Так, еще в 1922 году Курциус выступил в газете Luxemburger Zeitung со статьей о «Психологии немецкого духа»19. Стремительный взлет психологических учений Курциус объясняет травмами Первой мировой, причем главнейшим (и в то же время подчас вреднейшим) из новых направлений психологической науки он призывает считать не индивидуальный психоанализ, а учение о «психологии народного духа»: все европейские нации, осмысляя произошедшее, обратились, говорит Курциус, к такого рода исследованиям, и Германия исключением не стала. Тем не менее, по мысли Курциуса, немцы добились на этом поприще весьма незначительных успехов и заметно отстали от, например, французов. Объясняется это, впрочем, не какой-то нехваткой интеллектуального усердия: напротив – немецкая мысль преодолевает в этом отношении невероятно сложные препятствия, сложившиеся исторически, о которых мысль романская заботиться не обязана. Препятствия эти Курциус характеризует как особое свойство немецкого духа:
Немецкая история и сам немецкий характер следуют, как представляется, одному и тому же закону, который воспрещает (или, по крайней мере, до недавнего времени воспрещал) образование единых и неделимых исторических сущностей. За исключением римских провинций на Рейне, все обширные пространства, на которых расселились германские племена, очень поздно – гораздо позже Западной Европы – приобщились к тем двум силам, которые неизменно направляли европейскую историю: к христианству и к античной культуре20.

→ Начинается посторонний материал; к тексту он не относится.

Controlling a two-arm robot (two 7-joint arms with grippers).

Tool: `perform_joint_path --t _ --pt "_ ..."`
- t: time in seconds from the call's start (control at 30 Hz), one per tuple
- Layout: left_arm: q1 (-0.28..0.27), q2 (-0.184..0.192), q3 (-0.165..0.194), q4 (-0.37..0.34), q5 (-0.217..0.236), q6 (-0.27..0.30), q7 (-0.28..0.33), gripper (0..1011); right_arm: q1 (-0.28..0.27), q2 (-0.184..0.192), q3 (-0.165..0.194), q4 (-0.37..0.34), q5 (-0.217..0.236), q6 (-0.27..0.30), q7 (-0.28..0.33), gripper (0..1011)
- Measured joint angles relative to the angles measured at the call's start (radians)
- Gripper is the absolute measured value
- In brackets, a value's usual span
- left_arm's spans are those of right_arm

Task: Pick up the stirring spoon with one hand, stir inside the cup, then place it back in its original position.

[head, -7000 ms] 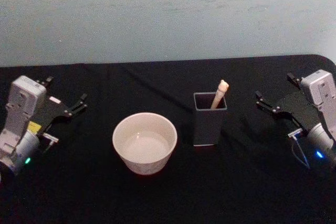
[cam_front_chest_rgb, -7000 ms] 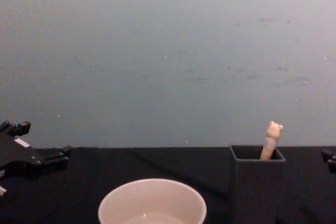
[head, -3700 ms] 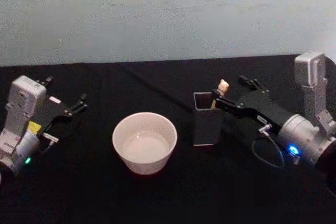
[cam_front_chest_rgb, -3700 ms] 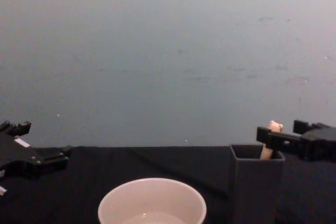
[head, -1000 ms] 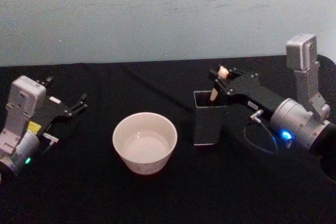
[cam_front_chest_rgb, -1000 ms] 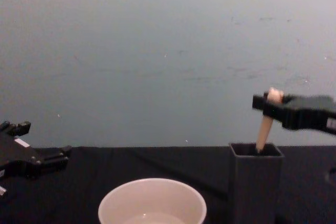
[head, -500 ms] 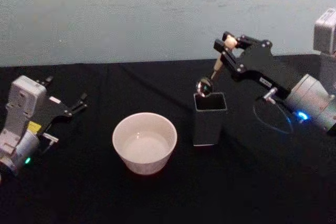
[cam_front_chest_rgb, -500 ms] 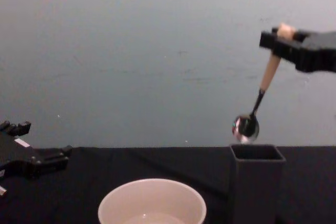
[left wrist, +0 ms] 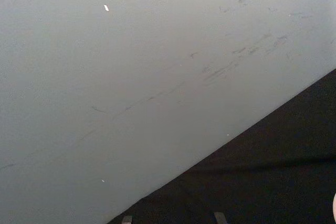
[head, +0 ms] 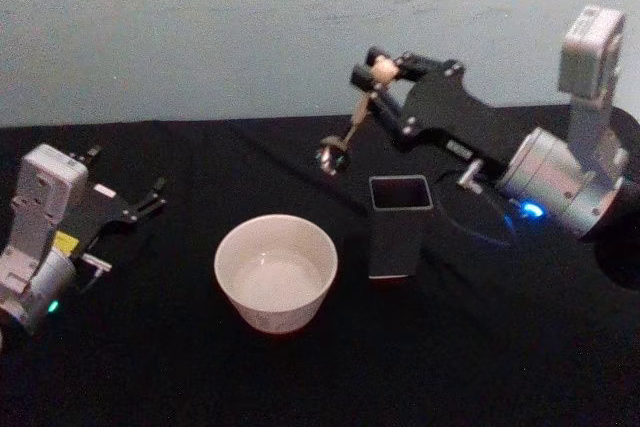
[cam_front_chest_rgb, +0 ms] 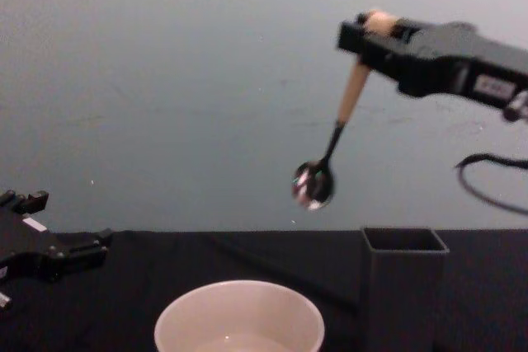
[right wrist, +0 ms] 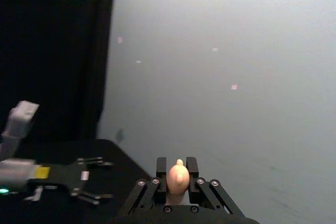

Здесь Курциус обращается к теме, которая станет впоследствии ключевой в его поздних работах: к теме европейства как синтетической производной от двух созидательных первоначал, от Античности и от христианства (отсюда – понятие о «латинском Средневековье» как наиболее зримом выражении этого культурного тождества). Интересно, что в данном случае Курциус, пожалуй, выносит за скобки «римские провинции на Рейне», а в первом предисловии к своим «Критическим эссе по европейской литературе» (1950) он как будто специально смещает фокус и обращается уже к германскому меньшинству «в границах Римской империи» как к определяющей и объединяющей силе: «Рим – это мать Запада… Все дети Европы (и в том числе – немцы в границах лимеса) отмечены Римом…»21 и т. д. Психология немецкого духа, продолжает Курциус в статье 1922 года, во многом определяется политическими процессами и традиционной неустойчивостью немецкого государства: даже великие империи Каролингов, Оттонов, Гогенштауфенов, Габсбургов, Гогенцоллернов довольно быстро, «едва обретя почву», распадались под действием внешних и внутренних сил. Кроме того:
Немцы поздно вошли в исторический процесс, так что у западных соседей было уже огромное преимущество: наверстать упущенное было весьма нелегко. Немецкая история – это катастрофическая череда взлетов и падений… Завершенность, равновесие – почти никогда этого не было у немецкого государства и у всей системы немецкой культуры… Снова и снова силы разрушительные одерживали победу над силами формирующими, подкрепляющими22.
История, говорит Курциус, определяет характер как индивида, так и народа в целом23. Как результат: определяющим свойством немецкого духа становится партикуляризм, что, по Курциусу, проявляется на всех уровнях – от обособленности германских племен до последствий Реформации и автаркии немецких князей.